Finally, the concept of a copula can be extended to $ n $ dimensions. An $ n $- copula may be viewed as an $ n $- dimensional distribution function whose support is in the unit $ n $- cube and whose one-dimensional margins are uniform.
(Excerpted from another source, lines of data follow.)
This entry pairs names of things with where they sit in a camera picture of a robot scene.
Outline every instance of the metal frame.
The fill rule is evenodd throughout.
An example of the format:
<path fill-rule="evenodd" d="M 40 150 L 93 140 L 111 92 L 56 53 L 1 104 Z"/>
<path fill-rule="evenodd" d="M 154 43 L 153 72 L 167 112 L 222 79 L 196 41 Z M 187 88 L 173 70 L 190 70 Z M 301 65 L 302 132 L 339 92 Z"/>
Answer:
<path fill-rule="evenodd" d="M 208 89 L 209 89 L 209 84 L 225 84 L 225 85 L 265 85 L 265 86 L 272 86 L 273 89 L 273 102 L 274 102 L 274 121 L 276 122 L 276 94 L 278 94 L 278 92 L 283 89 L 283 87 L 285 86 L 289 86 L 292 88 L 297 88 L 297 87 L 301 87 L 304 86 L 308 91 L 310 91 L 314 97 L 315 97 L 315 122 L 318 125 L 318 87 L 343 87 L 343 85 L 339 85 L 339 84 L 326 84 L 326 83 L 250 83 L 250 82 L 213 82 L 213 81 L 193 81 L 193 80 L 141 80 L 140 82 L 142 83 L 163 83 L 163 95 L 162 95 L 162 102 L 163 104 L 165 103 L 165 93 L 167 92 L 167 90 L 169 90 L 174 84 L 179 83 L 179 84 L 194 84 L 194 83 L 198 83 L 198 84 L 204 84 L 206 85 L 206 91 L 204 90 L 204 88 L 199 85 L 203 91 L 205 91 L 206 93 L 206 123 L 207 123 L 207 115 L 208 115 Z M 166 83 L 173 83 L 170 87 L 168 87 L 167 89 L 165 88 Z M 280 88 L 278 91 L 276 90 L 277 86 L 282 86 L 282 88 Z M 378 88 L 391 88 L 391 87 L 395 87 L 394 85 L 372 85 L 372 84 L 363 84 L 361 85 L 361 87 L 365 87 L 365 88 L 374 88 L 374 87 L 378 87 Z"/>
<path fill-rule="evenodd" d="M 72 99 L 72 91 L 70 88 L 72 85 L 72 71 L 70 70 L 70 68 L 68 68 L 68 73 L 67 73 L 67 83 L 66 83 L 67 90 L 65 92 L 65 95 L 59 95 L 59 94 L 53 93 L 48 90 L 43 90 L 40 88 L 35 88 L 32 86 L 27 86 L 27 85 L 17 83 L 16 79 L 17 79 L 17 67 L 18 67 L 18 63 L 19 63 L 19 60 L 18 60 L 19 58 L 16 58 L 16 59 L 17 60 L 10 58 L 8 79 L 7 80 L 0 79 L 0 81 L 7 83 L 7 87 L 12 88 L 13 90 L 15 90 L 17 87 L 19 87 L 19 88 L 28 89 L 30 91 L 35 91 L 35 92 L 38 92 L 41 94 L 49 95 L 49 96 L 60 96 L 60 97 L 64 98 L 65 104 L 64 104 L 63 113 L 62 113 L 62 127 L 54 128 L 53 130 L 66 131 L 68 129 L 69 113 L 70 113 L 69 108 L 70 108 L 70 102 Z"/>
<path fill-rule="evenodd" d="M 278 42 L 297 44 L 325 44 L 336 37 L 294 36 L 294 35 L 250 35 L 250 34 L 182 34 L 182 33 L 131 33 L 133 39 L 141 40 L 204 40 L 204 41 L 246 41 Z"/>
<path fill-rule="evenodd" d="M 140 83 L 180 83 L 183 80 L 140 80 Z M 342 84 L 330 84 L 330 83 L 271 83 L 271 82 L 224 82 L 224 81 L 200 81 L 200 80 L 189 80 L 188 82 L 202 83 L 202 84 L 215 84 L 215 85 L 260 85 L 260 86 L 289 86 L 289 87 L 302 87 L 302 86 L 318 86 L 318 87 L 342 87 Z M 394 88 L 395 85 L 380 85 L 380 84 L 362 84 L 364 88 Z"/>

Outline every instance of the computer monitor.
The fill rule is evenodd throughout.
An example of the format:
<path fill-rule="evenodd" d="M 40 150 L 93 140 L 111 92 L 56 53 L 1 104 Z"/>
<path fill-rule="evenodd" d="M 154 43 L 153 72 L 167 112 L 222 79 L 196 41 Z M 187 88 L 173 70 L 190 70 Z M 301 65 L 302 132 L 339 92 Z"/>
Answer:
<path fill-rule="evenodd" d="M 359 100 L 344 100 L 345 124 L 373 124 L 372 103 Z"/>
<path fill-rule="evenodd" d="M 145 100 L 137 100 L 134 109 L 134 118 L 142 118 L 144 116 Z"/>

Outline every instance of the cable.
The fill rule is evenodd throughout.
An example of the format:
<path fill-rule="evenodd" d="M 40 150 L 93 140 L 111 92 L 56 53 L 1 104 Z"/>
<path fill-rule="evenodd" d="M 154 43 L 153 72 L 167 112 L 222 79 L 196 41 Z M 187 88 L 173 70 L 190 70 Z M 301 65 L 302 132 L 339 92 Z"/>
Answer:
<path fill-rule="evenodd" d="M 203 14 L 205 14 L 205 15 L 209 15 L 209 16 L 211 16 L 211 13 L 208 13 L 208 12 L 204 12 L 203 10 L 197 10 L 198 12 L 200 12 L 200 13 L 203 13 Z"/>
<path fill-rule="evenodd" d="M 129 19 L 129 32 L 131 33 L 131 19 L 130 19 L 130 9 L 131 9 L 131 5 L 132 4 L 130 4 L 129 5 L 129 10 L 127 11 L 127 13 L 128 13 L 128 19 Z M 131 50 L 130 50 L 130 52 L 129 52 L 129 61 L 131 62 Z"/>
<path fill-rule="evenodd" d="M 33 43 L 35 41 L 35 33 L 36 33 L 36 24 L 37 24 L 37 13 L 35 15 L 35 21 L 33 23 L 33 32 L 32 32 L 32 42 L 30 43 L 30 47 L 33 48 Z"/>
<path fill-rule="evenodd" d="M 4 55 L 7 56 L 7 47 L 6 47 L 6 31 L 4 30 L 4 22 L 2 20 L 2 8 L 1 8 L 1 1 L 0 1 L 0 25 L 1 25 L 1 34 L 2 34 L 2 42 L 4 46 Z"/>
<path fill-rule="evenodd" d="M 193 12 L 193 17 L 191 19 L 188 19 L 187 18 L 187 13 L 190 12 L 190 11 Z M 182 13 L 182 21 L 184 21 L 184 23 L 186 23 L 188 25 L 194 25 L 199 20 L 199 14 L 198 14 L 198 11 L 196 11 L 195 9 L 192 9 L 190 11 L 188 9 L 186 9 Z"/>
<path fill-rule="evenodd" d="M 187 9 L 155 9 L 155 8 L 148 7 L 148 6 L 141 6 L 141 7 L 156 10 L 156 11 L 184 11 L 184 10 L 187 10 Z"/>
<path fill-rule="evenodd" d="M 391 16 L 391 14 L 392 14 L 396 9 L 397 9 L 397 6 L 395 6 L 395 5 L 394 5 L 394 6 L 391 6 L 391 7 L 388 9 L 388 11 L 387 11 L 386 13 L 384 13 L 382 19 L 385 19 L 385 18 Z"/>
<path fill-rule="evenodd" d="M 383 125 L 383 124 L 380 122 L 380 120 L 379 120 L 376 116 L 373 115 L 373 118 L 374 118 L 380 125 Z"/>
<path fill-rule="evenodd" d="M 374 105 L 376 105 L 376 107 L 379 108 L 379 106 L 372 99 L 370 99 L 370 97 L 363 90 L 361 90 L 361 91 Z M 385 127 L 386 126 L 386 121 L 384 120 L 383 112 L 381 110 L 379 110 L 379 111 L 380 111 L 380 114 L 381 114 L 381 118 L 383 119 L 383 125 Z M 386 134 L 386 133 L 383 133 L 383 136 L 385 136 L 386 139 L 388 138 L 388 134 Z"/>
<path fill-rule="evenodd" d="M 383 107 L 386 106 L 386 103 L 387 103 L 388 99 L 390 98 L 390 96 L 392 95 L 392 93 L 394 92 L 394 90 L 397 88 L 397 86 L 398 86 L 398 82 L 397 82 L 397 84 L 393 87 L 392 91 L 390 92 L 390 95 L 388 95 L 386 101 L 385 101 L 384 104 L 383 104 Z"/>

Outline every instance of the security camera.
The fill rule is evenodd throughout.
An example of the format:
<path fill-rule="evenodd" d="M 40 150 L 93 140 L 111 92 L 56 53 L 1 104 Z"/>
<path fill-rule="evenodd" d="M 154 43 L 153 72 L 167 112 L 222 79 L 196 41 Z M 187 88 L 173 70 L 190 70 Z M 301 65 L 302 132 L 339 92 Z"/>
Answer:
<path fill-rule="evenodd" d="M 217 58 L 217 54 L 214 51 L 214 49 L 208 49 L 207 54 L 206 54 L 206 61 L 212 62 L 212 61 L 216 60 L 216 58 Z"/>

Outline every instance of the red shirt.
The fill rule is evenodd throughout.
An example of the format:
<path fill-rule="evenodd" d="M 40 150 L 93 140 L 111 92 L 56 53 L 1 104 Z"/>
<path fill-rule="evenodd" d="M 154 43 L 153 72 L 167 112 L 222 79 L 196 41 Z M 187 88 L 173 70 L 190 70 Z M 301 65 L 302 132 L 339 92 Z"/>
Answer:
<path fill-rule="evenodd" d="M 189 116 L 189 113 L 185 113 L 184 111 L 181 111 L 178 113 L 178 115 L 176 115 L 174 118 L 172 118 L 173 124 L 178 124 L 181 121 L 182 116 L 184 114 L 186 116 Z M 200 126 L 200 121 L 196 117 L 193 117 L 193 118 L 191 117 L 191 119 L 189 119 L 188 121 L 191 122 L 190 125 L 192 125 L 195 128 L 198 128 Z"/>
If $ H $ is an $ n $- dimensional distribution function with one-dimensional margins $ F _ {1} \dots F _ {n} $, then there is an $ n $- copula $ C $ such that

$$ H ( x _ {1} \dots x _ {n} ) = C ( F _ {1} ( x _ {1} ) \dots F _ {n} ( x _ {n} ) ) $$

for all $ ( x _ {1} \dots x _ {n} ) \in \mathbf R ^ {n} $. Moreover, for any $ n $- copula:

$$ \max ( x _ {1} + \dots + x _ {n} - n + 1,0 ) \leq $$

$$ \leq C ( x _ {1} \dots x _ {n} ) \leq \min ( x _ {1} \dots x _ {n} ) ; $$

however, while the upper function is an $ n $- copula for any $ n $, the lower function is not an $ n $- copula for any $ n > 2 $.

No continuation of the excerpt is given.